正長元年の徳政一揆の拡大には、馬借や海民のネットワークが大きな役割を果たした。その背景には、農民ばかりでなく馬借も海民も債務超過に苦しめられていた社会状況がある。
そもそも中世の金融業者は、13世紀以来「借上(かしあげ)」あるいは「土倉」と呼ばれてきた。彼らの本業は荘園の代官請負業で、金融は副業でしかなかった。またお金の貸し借りも基本的に親しい間柄で行われることのほうが多かった。ところが14世紀初頭には、人々の土倉への依存が進み、地域金融の崩壊から金融需要が都の土倉に集中し、祠堂銭金融という新たな資金運用が呼び覚まされるなど、さまざまな要因によって、都の土倉=債権者と、鄙の住人=債務者の間に過剰な不均衡が生まれていた。そのことが、バランスの回復を求める正長元年の徳政一揆につながったと見ることができる。
次に嘉吉元年(1441)足利義教が赤松満祐に暗殺された嘉吉の乱の混乱に乗じて、徳政一揆蜂起が起きた。京都は一揆軍に封鎖され、室町幕府は初めての徳政令を発令した。これが「徳政の大法」「有名の法」として広く社会に認知されるようになったことは、中世の社会と法の関係上、大きな変化だったと言える。この背景には、足利義教が民事訴訟制度を整備したことで、訴訟が幕府法廷に集中し、幕府法の権威を高めた(寺社法の上という認識が広まった)ことも影響している。
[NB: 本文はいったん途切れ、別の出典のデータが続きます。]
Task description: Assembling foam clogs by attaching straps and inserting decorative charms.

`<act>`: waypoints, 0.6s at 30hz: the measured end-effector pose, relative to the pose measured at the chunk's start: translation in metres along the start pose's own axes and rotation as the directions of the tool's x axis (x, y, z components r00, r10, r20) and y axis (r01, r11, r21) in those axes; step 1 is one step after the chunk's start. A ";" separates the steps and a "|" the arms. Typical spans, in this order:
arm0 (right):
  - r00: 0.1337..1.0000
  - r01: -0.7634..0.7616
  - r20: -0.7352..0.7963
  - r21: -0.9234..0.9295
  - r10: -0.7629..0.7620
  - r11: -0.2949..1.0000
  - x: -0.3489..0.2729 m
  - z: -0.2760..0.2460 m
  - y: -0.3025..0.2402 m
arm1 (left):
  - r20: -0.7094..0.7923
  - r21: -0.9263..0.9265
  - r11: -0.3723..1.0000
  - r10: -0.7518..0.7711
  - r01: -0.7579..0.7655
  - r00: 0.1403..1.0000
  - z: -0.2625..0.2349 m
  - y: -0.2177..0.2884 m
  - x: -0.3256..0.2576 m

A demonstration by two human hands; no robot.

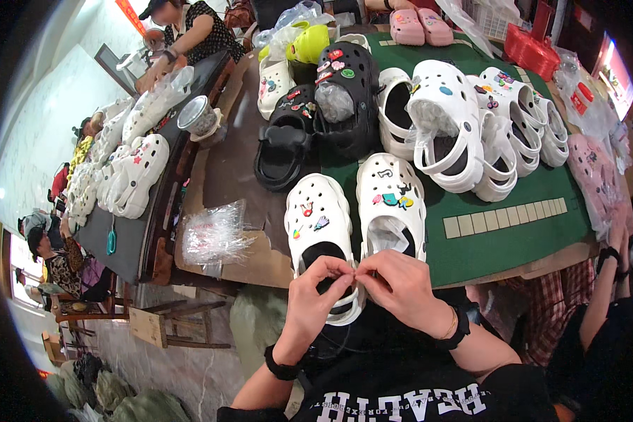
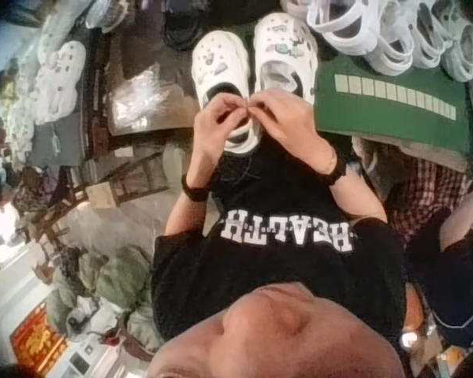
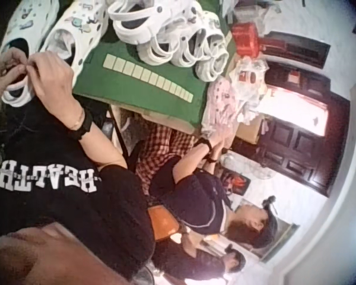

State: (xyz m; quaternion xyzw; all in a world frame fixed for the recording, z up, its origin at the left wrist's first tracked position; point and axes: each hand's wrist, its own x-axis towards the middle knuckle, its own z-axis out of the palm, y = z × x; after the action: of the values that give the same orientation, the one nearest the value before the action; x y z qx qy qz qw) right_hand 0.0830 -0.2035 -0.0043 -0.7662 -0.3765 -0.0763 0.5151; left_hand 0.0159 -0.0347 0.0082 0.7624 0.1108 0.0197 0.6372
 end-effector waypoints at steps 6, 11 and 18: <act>0.999 0.039 -0.019 -0.053 -0.040 0.998 -0.001 0.003 0.001 | -0.021 -0.021 1.000 0.020 -0.021 1.000 -0.001 0.002 -0.002; 0.999 0.045 -0.006 -0.059 -0.045 0.997 -0.001 0.002 0.002 | -0.008 -0.009 1.000 0.016 -0.016 1.000 0.003 -0.002 -0.001; 0.999 0.038 -0.009 -0.124 -0.039 0.992 -0.001 0.003 -0.002 | 0.032 0.032 0.999 0.024 -0.025 0.999 -0.004 0.000 0.000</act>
State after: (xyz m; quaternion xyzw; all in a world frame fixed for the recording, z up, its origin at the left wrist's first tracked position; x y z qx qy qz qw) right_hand 0.0805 -0.2007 -0.0051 -0.7890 -0.3829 -0.1137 0.4669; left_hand 0.0153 -0.0313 0.0094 0.7741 0.0920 0.0136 0.6262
享徳3年(1454)またも徳政一揆が蜂起し、幕府は徳政令を発令する。この徳政令は「分一徳政令」と言って、借金を帳消しにする代わり「〇〇分の一」を幕府に収めよというもので、幕府の財政再建策でもあった。当初は分一銭の回収が進まなかったが、次第に組織・制度が整備された。また応仁の乱直前の文正元年(1466)の徳政令は、京都に集結した武士たちによる兵糧強奪を追認するものであった。こうなると、もはや誰のための徳政か分からない。著者は「徳政令の政策化」と述べている。
さらには、頼母子講とか坂の葬送利権とか人身売買とか、よく分からないものも徳政令の対象となっている。もう苦笑するしかない。そして徳政令は忌避されるものとなり、徳政の脅威を一掃できる公権力、集権的な国家への待望が近世社会を招き寄せた。この最後の結論は、ちょっと飛躍があるようにも思われ、当否はよく分からない。
とりあえず、2018年の大河ドラマ『おんな城主直虎』を見て以来、徳政令について知りたいと思っていた希望は満たされた。借りた金を返さなくてもいいという法令が、子供の頃、安直に考えたほどいいものではなく、社会にさまざまな害悪をもたらすことは分かった。一方で、利子を払い続けても続けても解放されない借金(たとえば奨学金ローンとか)で苦しんでいる人々のことを思うと「(一定の条件を満たした場合)借金を返さなくてもいい」制度があってもいい気がする。それから、強い公権力によって社会がスタティックに安定するのはいいことだが、やっぱり歪みは溜まっていくもので、どこかでバランスを回復する運動は必要なのではないか。